RECORDED DATA:
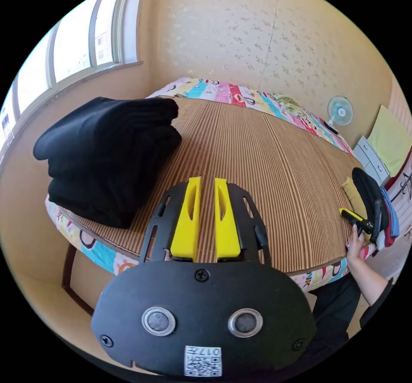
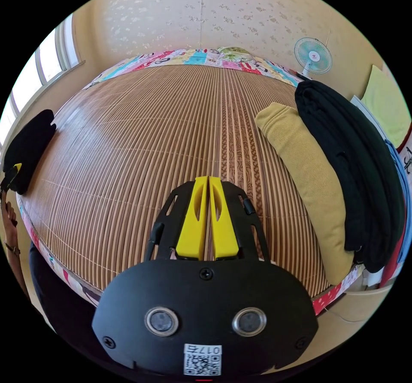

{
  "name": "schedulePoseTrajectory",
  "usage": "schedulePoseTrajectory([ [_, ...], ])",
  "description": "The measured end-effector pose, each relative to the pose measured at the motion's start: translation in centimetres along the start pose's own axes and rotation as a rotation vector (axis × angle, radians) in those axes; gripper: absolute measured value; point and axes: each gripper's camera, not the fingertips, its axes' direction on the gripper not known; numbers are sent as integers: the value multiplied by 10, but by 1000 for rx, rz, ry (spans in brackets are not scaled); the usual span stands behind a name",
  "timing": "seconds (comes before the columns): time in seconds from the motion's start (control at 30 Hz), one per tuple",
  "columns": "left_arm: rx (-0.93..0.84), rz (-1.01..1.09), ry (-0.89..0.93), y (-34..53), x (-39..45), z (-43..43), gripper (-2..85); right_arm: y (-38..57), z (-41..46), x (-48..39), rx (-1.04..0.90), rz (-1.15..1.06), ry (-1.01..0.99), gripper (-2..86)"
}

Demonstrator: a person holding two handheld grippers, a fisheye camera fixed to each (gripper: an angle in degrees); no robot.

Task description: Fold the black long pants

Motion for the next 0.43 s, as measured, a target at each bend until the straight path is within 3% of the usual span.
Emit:
schedulePoseTrajectory([
  [0.1, 33, -45, -74, -15, -30, -25, 108, 0, 3, -6, -1, -10, 22, 5],
  [0.23, 80, -62, -14, -27, -51, -51, 79, -1, 6, -12, -2, -17, 38, 6],
  [0.33, 214, -73, 56, -21, -44, -85, 94, -1, 9, -16, -3, -19, 45, 5],
  [0.43, 314, -124, -165, -14, -25, -107, 99, -1, 12, -20, -4, -23, 54, 5],
])
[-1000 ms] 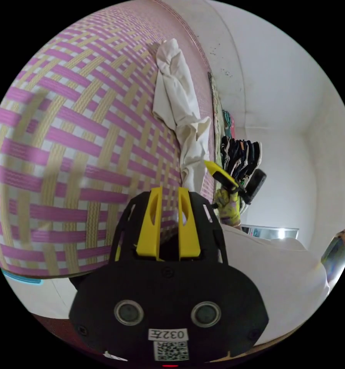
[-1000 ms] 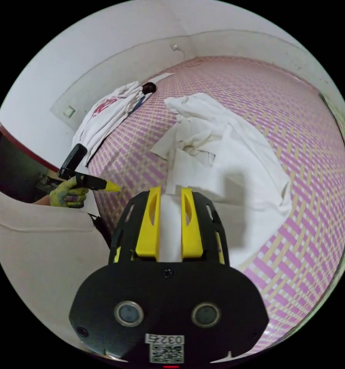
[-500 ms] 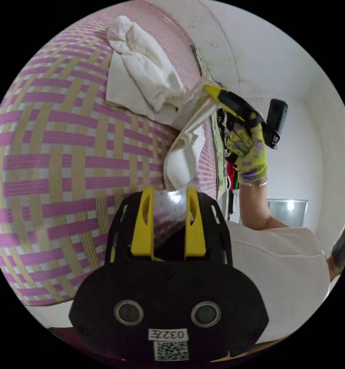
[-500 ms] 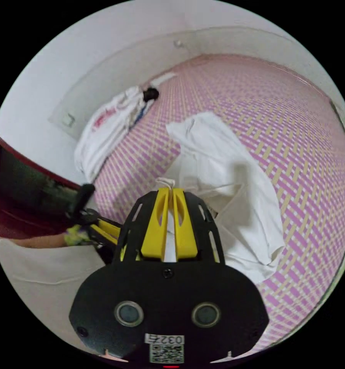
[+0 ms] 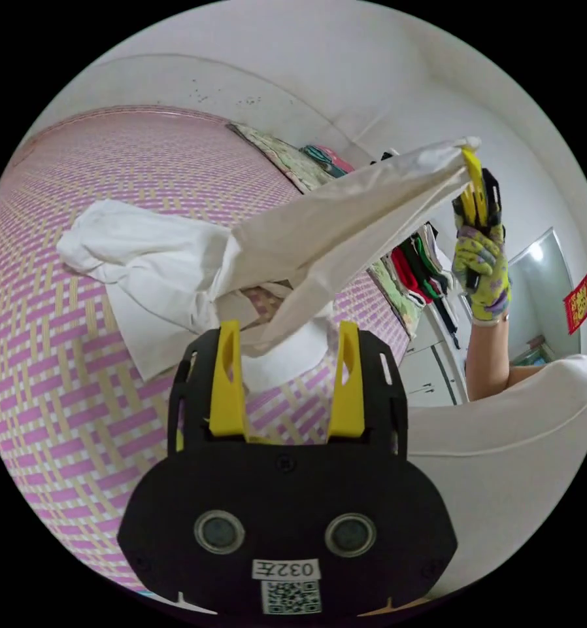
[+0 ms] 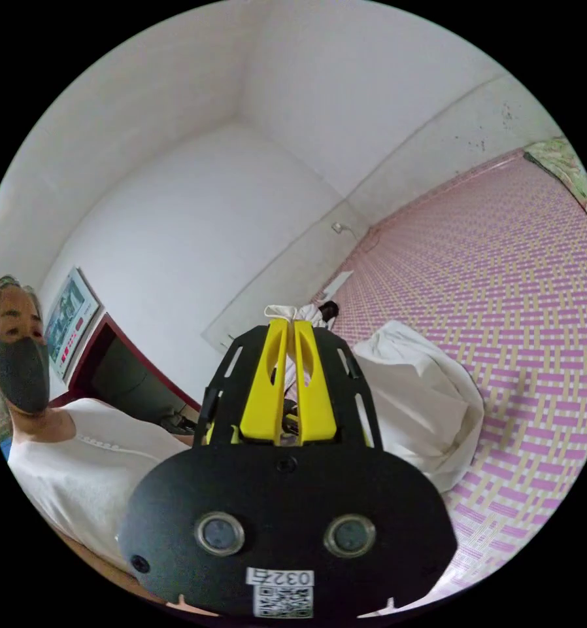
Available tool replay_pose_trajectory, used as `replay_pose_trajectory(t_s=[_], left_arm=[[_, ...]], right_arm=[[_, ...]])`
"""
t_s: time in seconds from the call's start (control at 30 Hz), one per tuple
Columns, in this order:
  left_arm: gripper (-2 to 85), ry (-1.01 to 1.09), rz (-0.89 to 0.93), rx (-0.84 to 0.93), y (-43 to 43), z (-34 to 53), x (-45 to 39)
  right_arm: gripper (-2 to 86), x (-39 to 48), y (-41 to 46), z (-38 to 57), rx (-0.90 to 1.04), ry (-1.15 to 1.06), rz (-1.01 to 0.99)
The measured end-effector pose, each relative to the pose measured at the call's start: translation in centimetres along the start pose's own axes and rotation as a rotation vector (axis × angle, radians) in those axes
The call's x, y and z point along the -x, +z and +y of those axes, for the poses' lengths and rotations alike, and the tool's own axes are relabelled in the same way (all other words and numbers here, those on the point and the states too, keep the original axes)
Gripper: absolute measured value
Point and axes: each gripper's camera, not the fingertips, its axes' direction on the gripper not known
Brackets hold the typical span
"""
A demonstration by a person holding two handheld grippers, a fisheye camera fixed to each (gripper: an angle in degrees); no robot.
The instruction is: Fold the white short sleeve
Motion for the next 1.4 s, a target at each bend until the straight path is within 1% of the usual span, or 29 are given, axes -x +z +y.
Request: replay_pose_trajectory(t_s=[0.07, 0.17, 0.27, 0.4, 0.47, 0.5, 0.53, 0.57, 0.63, 0.67, 0.7, 0.73, 0.77, 0.83, 0.87, 0.9, 0.93, 0.97, 1.03, 1.13, 1.2, 1.27, 1.3, 1.37, 1.4], left_arm=[[18.4, 0.060, -0.027, 0.040, 0.8, -0.5, -0.9], [19.7, 0.150, 0.002, 0.098, 2.8, -0.9, -2.9], [19.7, 0.239, -0.071, 0.177, 5.8, -0.6, -6.0], [17.0, 0.230, -0.214, 0.305, 9.9, 1.3, -6.6], [12.2, 0.222, -0.221, 0.338, 10.2, 2.8, -6.1], [5.3, 0.241, -0.197, 0.309, 9.2, 3.9, -6.2], [1.3, 0.233, -0.170, 0.246, 7.3, 4.8, -6.1], [0.7, 0.224, -0.148, 0.205, 6.0, 5.2, -6.0], [-0.5, 0.202, 0.023, 0.012, -0.7, 6.1, -5.6], [-0.5, 0.198, 0.055, -0.031, -2.5, 6.3, -5.4], [-0.7, 0.202, 0.086, -0.116, -6.5, 6.6, -5.2], [-0.8, 0.211, 0.091, -0.194, -10.6, 7.0, -5.0], [-0.8, 0.210, 0.084, -0.233, -12.6, 7.2, -4.8], [-0.9, 0.193, 0.037, -0.384, -21.1, 7.9, -4.6], [-0.9, 0.198, 0.038, -0.429, -23.3, 8.0, -4.8], [-0.9, 0.218, 0.047, -0.518, -27.5, 8.3, -5.6], [-0.9, 0.247, 0.033, -0.585, -31.3, 8.3, -7.0], [-0.9, 0.274, 0.021, -0.618, -33.0, 8.3, -8.0], [-1.0, 0.426, -0.045, -0.728, -39.0, 8.4, -13.1], [-1.0, 0.561, -0.143, -0.817, -43.6, 8.2, -18.5], [-1.0, 0.584, -0.200, -0.835, -45.1, 7.1, -19.9], [-1.0, 0.547, -0.252, -0.806, -45.4, 4.7, -19.4], [-1.0, 0.497, -0.267, -0.771, -45.1, 2.6, -18.0], [-1.0, 0.392, -0.274, -0.707, -43.9, -1.1, -14.7], [-1.0, 0.310, -0.269, -0.658, -42.8, -3.9, -11.9]], right_arm=[[-0.8, 1.1, -1.8, -0.4, -0.034, -0.028, -0.028], [-0.8, 3.2, -3.9, -1.1, -0.083, -0.075, -0.047], [-0.8, 5.1, -4.9, -1.6, -0.128, -0.106, -0.083], [-0.8, 7.8, -5.4, -2.1, -0.184, -0.147, -0.174], [-0.8, 9.1, -6.1, -2.4, -0.214, -0.173, -0.189], [-0.8, 10.0, -6.9, -2.7, -0.238, -0.195, -0.176], [-0.8, 10.9, -7.9, -2.9, -0.261, -0.216, -0.152], [-0.8, 11.3, -8.6, -3.0, -0.276, -0.227, -0.139], [-0.8, 12.6, -11.4, -3.0, -0.331, -0.274, -0.107], [-0.8, 12.9, -12.2, -2.9, -0.344, -0.285, -0.099], [-0.8, 13.5, -13.6, -2.6, -0.369, -0.304, -0.078], [-0.8, 14.1, -15.0, -2.2, -0.394, -0.322, -0.055], [-0.8, 14.3, -15.6, -2.0, -0.405, -0.331, -0.046], [-0.8, 15.3, -18.0, -1.0, -0.445, -0.358, -0.025], [-0.8, 15.6, -18.4, -0.7, -0.454, -0.366, -0.021], [-0.8, 16.3, -19.3, -0.3, -0.468, -0.385, -0.013], [-0.8, 17.3, -20.0, 0.1, -0.479, -0.414, -0.004], [-0.8, 17.9, -20.3, 0.3, -0.483, -0.434, -0.001], [-0.8, 21.0, -21.6, 0.8, -0.510, -0.525, 0.033], [-0.8, 24.5, -22.7, 1.0, -0.550, -0.625, 0.084], [-0.9, 25.4, -22.8, 0.2, -0.567, -0.651, 0.137], [-0.9, 25.1, -22.4, -1.5, -0.557, -0.639, 0.186], [-0.9, 23.9, -21.8, -3.2, -0.535, -0.602, 0.207], [-0.9, 20.8, -20.2, -6.0, -0.487, -0.508, 0.233], [-0.9, 18.0, -18.7, -8.2, -0.437, -0.427, 0.255]])
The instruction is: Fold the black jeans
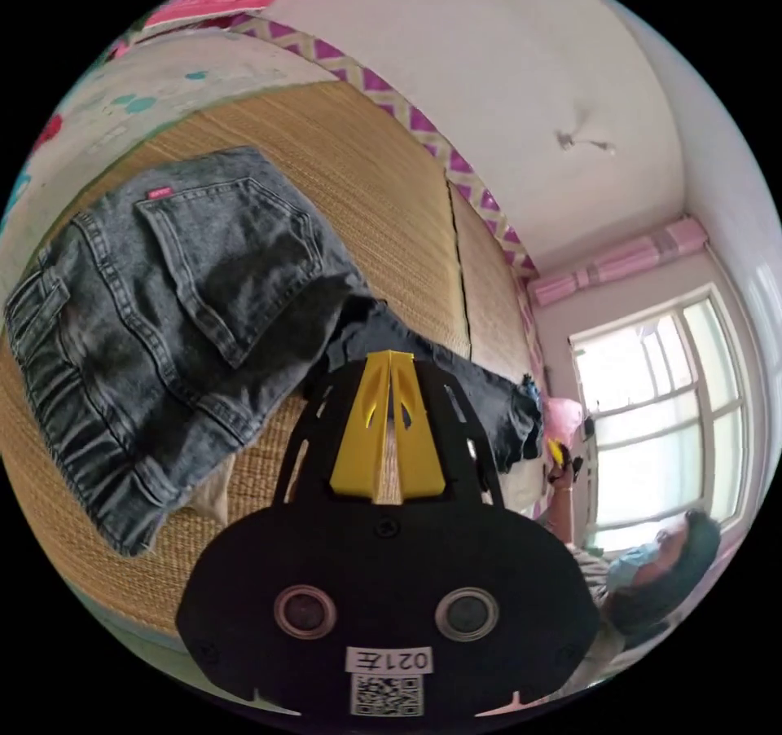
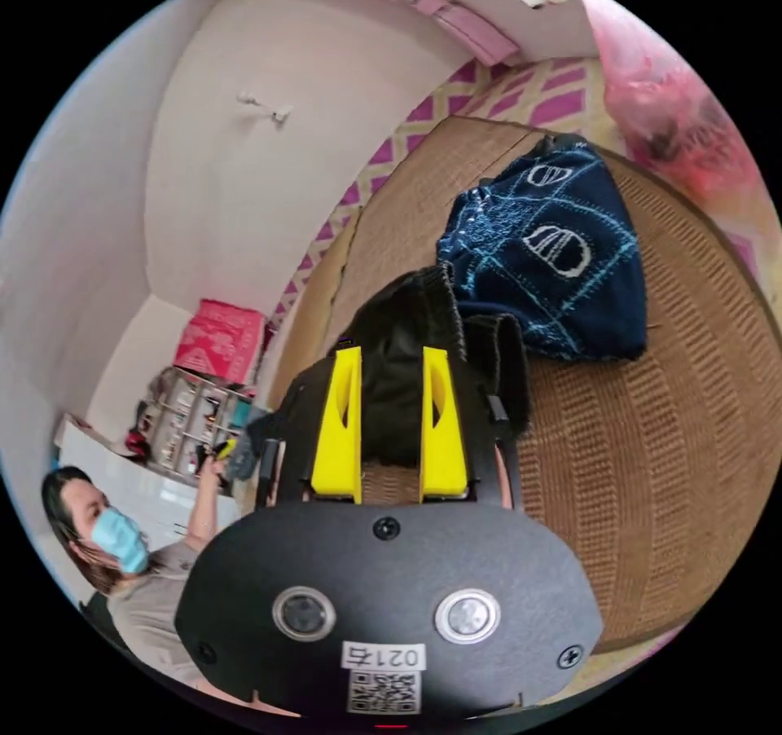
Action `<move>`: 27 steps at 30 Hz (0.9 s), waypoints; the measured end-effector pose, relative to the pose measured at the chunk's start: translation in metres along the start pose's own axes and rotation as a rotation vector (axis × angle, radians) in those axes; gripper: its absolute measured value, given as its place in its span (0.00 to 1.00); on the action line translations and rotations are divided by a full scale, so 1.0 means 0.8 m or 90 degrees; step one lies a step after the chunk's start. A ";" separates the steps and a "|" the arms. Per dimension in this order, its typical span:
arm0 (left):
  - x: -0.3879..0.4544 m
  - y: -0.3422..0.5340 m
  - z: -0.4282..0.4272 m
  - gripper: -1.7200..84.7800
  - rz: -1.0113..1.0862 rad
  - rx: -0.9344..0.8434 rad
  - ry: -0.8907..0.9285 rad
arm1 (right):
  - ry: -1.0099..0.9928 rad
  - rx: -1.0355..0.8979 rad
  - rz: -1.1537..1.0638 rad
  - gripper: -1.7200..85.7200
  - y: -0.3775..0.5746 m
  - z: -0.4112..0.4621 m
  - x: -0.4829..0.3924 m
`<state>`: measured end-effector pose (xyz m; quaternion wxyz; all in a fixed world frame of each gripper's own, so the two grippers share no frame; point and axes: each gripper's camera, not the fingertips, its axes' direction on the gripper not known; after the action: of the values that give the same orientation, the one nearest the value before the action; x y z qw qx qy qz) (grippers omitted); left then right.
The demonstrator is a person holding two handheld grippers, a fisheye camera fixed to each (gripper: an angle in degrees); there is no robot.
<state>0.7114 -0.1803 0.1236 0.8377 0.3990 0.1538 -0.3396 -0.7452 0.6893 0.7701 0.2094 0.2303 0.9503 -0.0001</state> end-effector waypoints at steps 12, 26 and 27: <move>0.017 0.169 0.133 0.01 0.041 -0.220 0.122 | 0.026 0.032 0.150 0.21 0.057 -0.014 0.072; -0.005 0.227 0.101 0.01 0.019 -0.242 0.135 | 0.021 -0.013 -0.055 0.02 -0.020 -0.080 -0.018; -0.007 0.231 0.093 0.01 0.020 -0.238 0.134 | -0.008 -0.005 -0.050 0.02 -0.015 -0.098 -0.016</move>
<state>0.8343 -0.1523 0.2776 0.8817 0.2722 0.2947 -0.2482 -0.7710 0.6807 0.8454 0.2159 0.1919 0.9573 -0.0060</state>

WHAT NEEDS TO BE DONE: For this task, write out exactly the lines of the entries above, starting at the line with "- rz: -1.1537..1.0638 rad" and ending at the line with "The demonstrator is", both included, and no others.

WRITTEN ANSWER:
  - rz: -1.1537..1.0638 rad
  - gripper: -1.7200..85.7200
  - y: -0.3775..0.5746 m
  - z: -0.4112..0.4621 m
  - x: -0.4829..0.3924 m
`<state>`: measured end-effector pose (xyz m; quaternion wxyz; all in a fixed world frame of each gripper's own, so the two grippers share no frame; point and axes: each gripper's camera, not the fingertips, its axes' direction on the gripper not known; after the action: of the values that give the same orientation, the one nearest the value before the action; x y z qw qx qy qz) (grippers omitted); left then right.
The demonstrator is a person holding two handheld grippers, a fisheye camera fixed to each (gripper: an angle in degrees); there is no robot.

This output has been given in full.